El primer tío que me habló de ecología me pareció un iluminado. Peor, un descerebrado. Alto, desgarbado, casi tímido, acudía donde los periodista a vaticinar grandes catástrofes, un futuro con máscaras de oxígeno, un planeta mortalmente podrido. Con la inflación por encima del quince por ciento, el paro en dos dígitos, y dos millones de emigrantes, la amenaza de la contaminación en Andalucía resultaba un espantoso sarcasmo: mejor contaminados hasta las trancas por una asquerosa industria que sentados en las escaleras de la plaza del pueblo, esperando que el capataz del cacique nos elija para completar las peonadas del Plan de Empleo Rural. Pero aquel iluminado, al que motejaba como el profeta de los nenúfares, llevaba toda la razón.
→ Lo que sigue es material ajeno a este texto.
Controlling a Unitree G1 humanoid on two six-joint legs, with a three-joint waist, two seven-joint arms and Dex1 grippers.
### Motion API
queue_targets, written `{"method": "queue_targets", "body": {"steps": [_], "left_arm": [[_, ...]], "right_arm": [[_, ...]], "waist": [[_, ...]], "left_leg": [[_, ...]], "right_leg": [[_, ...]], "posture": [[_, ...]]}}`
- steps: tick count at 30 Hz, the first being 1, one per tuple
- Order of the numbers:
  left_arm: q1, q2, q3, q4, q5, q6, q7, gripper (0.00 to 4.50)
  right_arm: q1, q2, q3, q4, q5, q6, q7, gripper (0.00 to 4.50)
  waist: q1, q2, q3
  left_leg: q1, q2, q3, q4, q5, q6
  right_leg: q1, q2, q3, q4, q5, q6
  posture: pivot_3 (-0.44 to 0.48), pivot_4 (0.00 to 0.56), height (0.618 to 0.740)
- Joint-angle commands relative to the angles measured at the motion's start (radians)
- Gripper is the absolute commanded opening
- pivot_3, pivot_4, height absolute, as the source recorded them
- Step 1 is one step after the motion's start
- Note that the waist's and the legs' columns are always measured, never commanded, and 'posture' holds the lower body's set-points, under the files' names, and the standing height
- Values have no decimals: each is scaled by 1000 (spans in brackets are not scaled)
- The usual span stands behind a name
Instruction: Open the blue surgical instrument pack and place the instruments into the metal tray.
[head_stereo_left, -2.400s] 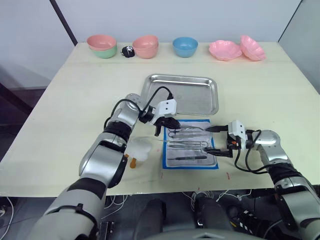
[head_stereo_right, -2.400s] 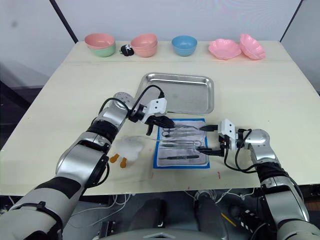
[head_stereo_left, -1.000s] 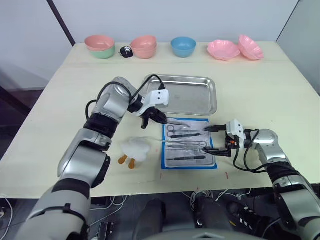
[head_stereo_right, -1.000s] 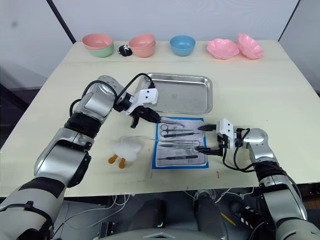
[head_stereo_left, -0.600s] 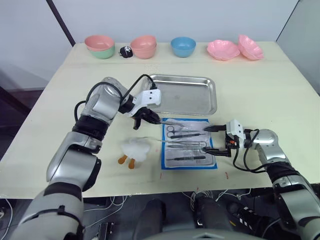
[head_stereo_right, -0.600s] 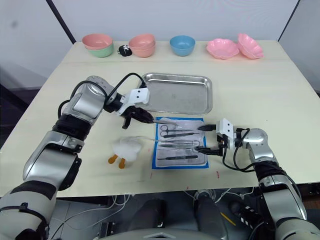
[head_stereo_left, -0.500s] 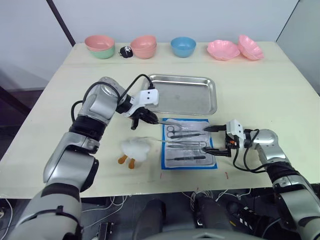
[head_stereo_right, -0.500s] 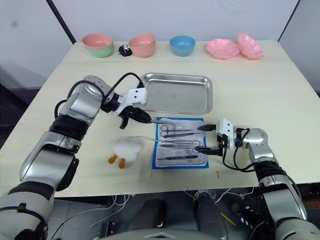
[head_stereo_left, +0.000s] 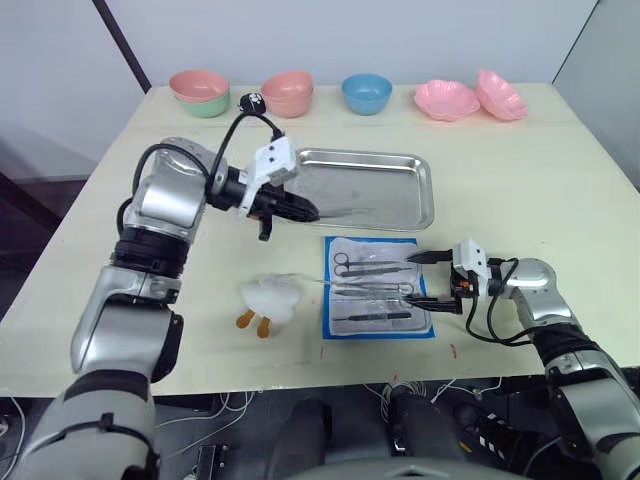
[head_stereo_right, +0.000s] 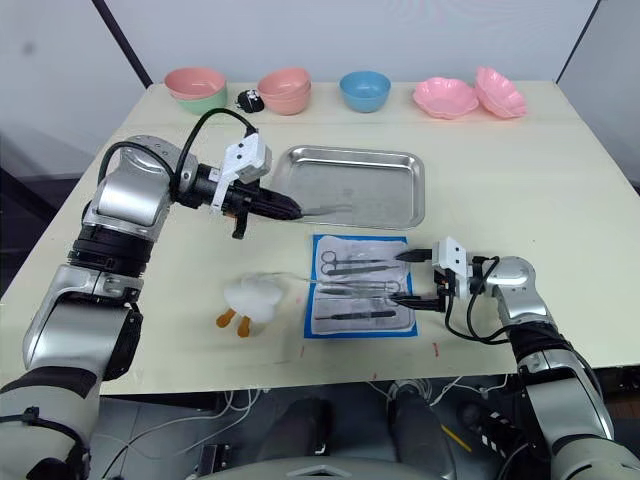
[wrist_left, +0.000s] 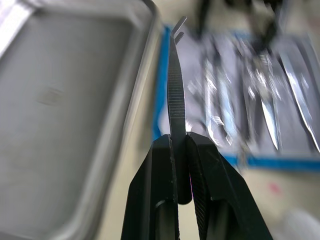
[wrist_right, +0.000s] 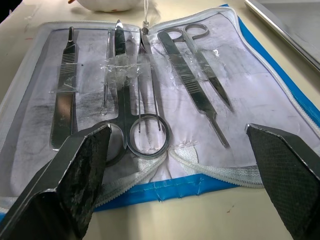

La primera vez que una tía, porque había que ser una tía, me abroncó (dedo índice apuntando a mi pecho machista) a propósito de una ley sobre la paridad, me pareció que a aquella muchacha, por otra parte bastante mona en sus tiempos, se le había ido la cabeza de tanto pelear sitio entre tanto macho cabrío como había en las izquierdas, algunos con la cabeza muy bien amueblada de Rosas Luxemburgo pero peleados con el desodorante a perpetuidad. No era feminismo radical, era sencillamente un disparate. No solamente me pareció que aquella mujer enfebrecida necesitaba un psicólogo. Sobre todo un novio de buen calzo que la sacara de tanto ensimismamiento premenopáusico. Pero resultó que aquella mujer tenía razón.

Una vez tuve un cierto éxito local (quiero decir que me felicitó un primo, que lo leyó de casualidad) con un cuento de un bisnieto de emigrantes negros como el tizón, un tal Oriol Ngema Ripollés que fue elegido por mayoría absoluta honorable president de la Generalitat de Catalunya. Una historia que dedicaba a laseñora de Jordi Pujol, que había mostrado su fastidio porque la ancestral cultura se viera contaminada con pieles y acentos que ponían en peligro la puridad catalana, o sea. Aquel cuento se hizo realidad mucho más pronto de lo que la señora de Pujol hubiera deseado: no era negro sino andaluz, no se llama Oriol Ngema sino José Montilla y es honorable gracias a los votos de cientos de miles como él. Para lo de Oriol, por cierto, sólo faltan dos generaciones o tres y doña Marta no estará para verlo.

Chaves, siguiendo los pasos federales, ha sentado a un emigrante marroquí en su ejecutiva. El muchacho se llama Lahbib Chebbat. Si Chaves las pasa moradas con ´la señora Martínez´, su relación dialéctica con el nuevo responsable de cooperación y emigración de los socialistas andaluces promete momentos de gran intensidad para su entrañable dislexia. A pesar de ello, no se ha arredrado. No es valor. Es política.

Primero porque estas cosas de los pobres, los moros y los negros son tareas de las izquierdas, que para eso se llenan la boca hablando de solidaridad e igualdad mientras los de derechas las pasan canutas renovando sus créditos con los bancos para cuando se pueda volver a especular. Y segundo porque, después de todo, parece que hay urnas por ahí detrás. A partir de ahora no habrá municipio o aldea, distrito o asociación vecinal que no tenga en la mesa a un inmigrante al fondo. Le llaman ecología, paridad, solidaridad. También le pueden llamar votos.